● **AIM OF THE TASK**:
Copying exactly, give the lines in the material below from the one with "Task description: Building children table" to the one with "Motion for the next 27", ends included, and nothing besides.

------------------------------------------------

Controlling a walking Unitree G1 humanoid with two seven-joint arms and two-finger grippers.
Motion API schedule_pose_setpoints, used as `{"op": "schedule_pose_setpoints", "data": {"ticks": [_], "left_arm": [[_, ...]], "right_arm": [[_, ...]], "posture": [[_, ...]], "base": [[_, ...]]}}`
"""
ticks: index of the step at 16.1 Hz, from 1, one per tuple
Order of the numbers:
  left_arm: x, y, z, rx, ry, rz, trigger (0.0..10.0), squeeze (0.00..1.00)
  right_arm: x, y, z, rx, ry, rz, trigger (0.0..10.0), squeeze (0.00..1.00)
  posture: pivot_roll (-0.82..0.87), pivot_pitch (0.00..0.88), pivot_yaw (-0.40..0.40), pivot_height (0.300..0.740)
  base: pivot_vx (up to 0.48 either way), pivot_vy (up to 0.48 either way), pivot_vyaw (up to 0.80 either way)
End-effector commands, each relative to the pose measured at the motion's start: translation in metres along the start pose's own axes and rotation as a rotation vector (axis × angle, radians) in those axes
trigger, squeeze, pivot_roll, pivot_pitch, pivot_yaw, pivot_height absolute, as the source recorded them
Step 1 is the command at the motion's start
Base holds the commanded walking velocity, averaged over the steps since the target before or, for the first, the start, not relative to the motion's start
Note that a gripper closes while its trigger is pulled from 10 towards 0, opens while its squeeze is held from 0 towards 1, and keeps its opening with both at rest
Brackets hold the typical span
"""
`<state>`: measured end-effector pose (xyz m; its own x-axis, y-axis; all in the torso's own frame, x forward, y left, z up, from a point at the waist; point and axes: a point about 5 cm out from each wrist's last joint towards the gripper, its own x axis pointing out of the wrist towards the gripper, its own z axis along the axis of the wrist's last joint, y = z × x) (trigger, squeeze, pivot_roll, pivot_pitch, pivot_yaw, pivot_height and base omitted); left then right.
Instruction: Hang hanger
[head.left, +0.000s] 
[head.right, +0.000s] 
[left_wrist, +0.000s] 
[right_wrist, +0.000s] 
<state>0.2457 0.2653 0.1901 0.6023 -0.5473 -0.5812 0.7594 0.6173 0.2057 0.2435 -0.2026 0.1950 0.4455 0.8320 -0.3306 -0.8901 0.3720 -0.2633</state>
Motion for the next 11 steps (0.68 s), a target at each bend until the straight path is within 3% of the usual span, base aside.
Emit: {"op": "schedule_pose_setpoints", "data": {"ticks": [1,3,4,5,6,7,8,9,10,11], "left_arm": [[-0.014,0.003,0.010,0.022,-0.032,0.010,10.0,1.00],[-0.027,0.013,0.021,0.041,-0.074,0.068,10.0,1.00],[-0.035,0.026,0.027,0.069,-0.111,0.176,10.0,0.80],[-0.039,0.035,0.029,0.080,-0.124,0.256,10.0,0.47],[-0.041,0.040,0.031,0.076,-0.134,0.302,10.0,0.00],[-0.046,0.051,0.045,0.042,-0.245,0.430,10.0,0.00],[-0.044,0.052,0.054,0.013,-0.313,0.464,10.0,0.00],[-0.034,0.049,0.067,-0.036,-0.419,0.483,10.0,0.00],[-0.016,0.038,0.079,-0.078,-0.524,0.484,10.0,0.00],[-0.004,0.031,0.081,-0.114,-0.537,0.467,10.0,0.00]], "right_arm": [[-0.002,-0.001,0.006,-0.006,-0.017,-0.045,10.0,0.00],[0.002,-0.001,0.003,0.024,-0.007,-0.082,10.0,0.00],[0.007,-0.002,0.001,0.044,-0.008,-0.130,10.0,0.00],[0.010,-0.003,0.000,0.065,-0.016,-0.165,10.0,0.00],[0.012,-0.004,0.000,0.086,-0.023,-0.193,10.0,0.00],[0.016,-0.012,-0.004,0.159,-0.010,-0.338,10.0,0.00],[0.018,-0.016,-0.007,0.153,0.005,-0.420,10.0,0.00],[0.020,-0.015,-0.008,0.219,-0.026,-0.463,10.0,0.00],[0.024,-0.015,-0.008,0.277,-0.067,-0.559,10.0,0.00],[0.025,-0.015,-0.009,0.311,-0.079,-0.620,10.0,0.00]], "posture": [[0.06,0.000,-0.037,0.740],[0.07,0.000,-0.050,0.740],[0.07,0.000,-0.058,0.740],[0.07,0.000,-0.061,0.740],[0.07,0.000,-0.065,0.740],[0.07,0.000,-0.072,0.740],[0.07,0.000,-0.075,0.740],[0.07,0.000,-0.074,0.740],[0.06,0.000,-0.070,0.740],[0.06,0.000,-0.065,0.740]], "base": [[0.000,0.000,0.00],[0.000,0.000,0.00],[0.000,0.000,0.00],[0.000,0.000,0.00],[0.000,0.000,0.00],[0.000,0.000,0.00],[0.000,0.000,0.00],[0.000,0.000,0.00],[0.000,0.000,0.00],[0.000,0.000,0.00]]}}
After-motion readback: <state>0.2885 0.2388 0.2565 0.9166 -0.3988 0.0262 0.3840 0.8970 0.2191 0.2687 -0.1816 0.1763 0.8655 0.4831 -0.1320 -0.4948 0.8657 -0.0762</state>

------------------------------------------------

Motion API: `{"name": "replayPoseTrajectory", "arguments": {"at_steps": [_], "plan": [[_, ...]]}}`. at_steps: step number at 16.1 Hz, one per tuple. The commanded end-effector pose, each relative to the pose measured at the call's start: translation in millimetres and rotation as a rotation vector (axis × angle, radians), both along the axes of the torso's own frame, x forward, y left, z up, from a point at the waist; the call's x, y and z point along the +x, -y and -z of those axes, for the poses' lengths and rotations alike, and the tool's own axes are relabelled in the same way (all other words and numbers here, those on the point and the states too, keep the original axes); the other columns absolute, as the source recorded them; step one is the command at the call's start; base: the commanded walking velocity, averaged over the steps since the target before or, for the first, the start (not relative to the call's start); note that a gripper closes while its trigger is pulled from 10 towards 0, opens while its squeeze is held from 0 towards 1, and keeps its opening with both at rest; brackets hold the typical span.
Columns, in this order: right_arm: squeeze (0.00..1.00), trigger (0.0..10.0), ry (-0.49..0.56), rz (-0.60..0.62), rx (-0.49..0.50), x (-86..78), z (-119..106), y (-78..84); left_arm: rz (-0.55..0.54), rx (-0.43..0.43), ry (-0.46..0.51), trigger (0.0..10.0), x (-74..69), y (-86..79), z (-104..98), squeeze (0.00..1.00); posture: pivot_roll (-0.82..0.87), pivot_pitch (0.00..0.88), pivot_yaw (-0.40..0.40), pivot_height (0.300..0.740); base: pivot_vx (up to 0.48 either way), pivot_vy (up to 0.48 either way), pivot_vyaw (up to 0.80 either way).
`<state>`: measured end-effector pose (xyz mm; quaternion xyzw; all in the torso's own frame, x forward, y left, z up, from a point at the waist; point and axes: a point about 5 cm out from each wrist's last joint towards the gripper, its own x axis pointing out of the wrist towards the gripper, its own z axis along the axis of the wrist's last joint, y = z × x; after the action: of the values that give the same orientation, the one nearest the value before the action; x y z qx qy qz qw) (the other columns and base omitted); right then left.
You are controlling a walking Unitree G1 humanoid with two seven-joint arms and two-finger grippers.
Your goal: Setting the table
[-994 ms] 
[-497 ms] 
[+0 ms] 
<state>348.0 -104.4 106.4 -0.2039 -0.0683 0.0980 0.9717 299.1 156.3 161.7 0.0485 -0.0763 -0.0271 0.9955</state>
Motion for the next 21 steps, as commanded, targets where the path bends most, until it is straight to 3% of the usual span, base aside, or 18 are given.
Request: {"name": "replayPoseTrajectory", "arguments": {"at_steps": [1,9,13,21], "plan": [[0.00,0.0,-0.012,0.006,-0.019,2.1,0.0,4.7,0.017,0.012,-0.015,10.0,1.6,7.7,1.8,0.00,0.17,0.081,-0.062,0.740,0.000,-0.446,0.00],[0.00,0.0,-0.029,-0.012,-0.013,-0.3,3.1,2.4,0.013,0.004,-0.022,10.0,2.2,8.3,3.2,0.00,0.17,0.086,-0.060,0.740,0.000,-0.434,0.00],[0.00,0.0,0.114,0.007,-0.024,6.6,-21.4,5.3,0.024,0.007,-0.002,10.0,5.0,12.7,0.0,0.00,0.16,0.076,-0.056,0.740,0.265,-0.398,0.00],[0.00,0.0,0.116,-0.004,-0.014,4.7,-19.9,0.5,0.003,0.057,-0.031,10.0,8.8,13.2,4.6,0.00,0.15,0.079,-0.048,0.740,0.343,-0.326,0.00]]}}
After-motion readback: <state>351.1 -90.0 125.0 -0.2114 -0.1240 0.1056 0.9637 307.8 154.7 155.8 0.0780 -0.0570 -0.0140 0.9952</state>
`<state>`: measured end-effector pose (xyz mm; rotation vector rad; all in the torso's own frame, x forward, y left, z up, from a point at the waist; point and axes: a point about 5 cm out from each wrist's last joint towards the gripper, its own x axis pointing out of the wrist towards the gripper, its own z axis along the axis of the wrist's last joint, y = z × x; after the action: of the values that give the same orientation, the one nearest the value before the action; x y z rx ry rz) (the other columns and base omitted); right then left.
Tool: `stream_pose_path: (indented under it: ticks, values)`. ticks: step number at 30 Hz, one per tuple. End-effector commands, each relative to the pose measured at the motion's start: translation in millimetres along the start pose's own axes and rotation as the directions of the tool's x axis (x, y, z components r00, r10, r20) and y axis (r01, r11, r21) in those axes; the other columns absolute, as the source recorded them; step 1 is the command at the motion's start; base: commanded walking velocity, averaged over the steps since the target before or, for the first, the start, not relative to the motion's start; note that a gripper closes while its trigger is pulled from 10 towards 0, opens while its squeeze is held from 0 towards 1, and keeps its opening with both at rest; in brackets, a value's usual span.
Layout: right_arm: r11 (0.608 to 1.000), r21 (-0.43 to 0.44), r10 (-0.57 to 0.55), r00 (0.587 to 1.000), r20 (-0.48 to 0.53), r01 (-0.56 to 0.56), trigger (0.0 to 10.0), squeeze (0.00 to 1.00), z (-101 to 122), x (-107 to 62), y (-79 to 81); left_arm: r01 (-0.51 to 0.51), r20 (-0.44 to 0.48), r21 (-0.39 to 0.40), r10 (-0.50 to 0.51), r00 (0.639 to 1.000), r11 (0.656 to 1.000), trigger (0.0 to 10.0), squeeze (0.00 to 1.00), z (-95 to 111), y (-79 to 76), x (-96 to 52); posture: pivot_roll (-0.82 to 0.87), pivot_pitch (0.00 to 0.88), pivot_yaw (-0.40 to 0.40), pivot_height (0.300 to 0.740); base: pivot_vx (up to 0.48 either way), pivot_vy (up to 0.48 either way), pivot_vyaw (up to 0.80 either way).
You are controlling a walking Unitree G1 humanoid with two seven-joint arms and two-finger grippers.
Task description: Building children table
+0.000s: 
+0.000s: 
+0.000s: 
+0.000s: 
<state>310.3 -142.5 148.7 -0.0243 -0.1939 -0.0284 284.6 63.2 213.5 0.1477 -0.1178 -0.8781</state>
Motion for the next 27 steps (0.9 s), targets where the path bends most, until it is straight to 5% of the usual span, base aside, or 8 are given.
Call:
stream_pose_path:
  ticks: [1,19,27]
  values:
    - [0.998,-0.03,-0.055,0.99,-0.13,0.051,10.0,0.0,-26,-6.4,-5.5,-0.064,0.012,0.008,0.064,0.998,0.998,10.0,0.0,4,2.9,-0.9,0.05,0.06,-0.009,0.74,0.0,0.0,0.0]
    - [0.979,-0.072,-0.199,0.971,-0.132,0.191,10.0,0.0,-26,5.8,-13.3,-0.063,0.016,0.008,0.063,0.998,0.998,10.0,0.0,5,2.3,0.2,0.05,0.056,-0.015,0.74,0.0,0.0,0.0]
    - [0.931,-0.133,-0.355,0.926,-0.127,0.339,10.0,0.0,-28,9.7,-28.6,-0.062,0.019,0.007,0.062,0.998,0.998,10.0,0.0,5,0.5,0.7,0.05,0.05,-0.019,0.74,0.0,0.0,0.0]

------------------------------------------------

● **EXPECTED OUTPUT**:
Task description: Building children table
+0.000s: 
+0.000s: 
+0.000s: 
+0.000s: 
<state>310.3 -142.5 148.7 -0.0243 -0.1939 -0.0284 284.6 63.2 213.5 0.1477 -0.1178 -0.8781</state>
Motion for the next 27 steps (0.9 s), targets where the path bends most, until it is straight to 5% of the usual span, base aside, or 8 are given.

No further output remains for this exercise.